At that point, it's very easy to treat others with fairness and respect. A morality based on that is a very good one. It won't cover all issues, but then again, there isn't an existing one that does.

If you are only following a morality because of the threat of punishment, whether here or in a theoretical afterlife, then you aren't a moral person. True morality is not killing because it's not right, and not just because of fear of jail or hell.

I think there may be some confusion as to what morality and what religious is.

Morality is defined as;
A moral discourse, statement, or lesson
A literary or other imaginative work teaching a moral lesson.
A doctrine or system of moral conduct.
Particular moral principles or rules of conduct
Conformity to ideals of right human conduct
Moral conduct.

Religious is relating to or manifesting faithful devotion to an acknowledged ultimate reality or deity
A religious person
Religious attitudes.
Of, relating to, or devoted to religious beliefs or observances.
Scrupulously and conscientiously faithful.
A member of a religious order under monastic vows.

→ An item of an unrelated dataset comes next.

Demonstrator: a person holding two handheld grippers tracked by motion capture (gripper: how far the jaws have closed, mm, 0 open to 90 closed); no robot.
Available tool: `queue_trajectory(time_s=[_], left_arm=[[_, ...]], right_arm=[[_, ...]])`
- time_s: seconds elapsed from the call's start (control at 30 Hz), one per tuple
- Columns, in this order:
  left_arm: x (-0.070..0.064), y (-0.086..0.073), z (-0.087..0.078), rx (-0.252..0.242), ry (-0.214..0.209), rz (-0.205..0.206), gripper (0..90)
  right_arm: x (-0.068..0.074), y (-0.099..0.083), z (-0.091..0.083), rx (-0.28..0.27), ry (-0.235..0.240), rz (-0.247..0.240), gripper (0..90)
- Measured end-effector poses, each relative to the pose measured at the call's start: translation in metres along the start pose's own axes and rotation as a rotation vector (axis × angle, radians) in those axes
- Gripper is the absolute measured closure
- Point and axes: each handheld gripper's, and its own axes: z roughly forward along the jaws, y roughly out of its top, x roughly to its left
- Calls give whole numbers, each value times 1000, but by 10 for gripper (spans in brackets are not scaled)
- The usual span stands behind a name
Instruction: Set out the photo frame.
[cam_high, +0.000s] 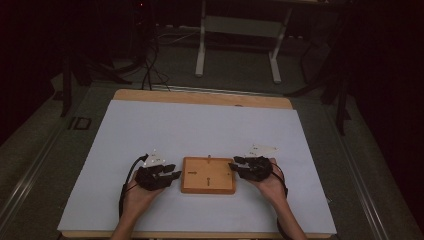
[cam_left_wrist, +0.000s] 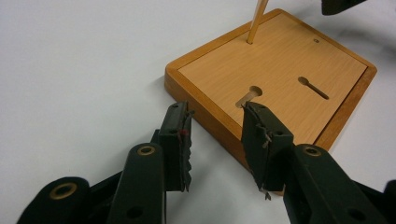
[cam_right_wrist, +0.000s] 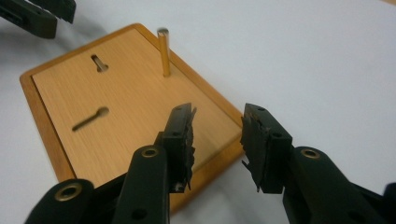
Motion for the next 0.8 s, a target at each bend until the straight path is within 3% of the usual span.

To sum up; the religious take vows and practice a faith, whereas morality does not involve a deity.

Once in adult Sunday School* the question before our group was something like, "What do you have to believe if everything else is gone?" The answers were interesting, and sometimes surprising. My own answer was, I have to believe that there is such a thing as right and wrong. Even more than a belief in God, I need to know that there is a good we should strive toward and an evil that must be recognized and resisted. I have always felt that way, though I admit that my ability to do both was sharpened when I became a Christian. I didn't have what you'd call a particularly religious upbringing; honestly, the moral lessons I remember best as a kid were the ones I got from my Batman and Superman comics. ("Batman is cool. Batman believes in truth and justice. Therefore truth and justice must be cool, too." Hey, it worked.)

*It's like regular Sunday School, only with booze and porn.**

**I'm KIDDING! Sheesh.

God does not exist, I aspire to achieve moral behaviour. So I find the phrasing of the question to hold a false assumption.

If God were to exist (I'll skip the idea of proving existence; Thomas Aquinas dealt with that before me), would I change my moral stance? That's a good question, actually. If you are moral because you fear retribution (divine or otherwise), are you truly moral, or just afraid? Does a Western-style God, who demands you behave according to His standards OR ELSE, even deserve obedieance? Or is He more like a spoiled three year old?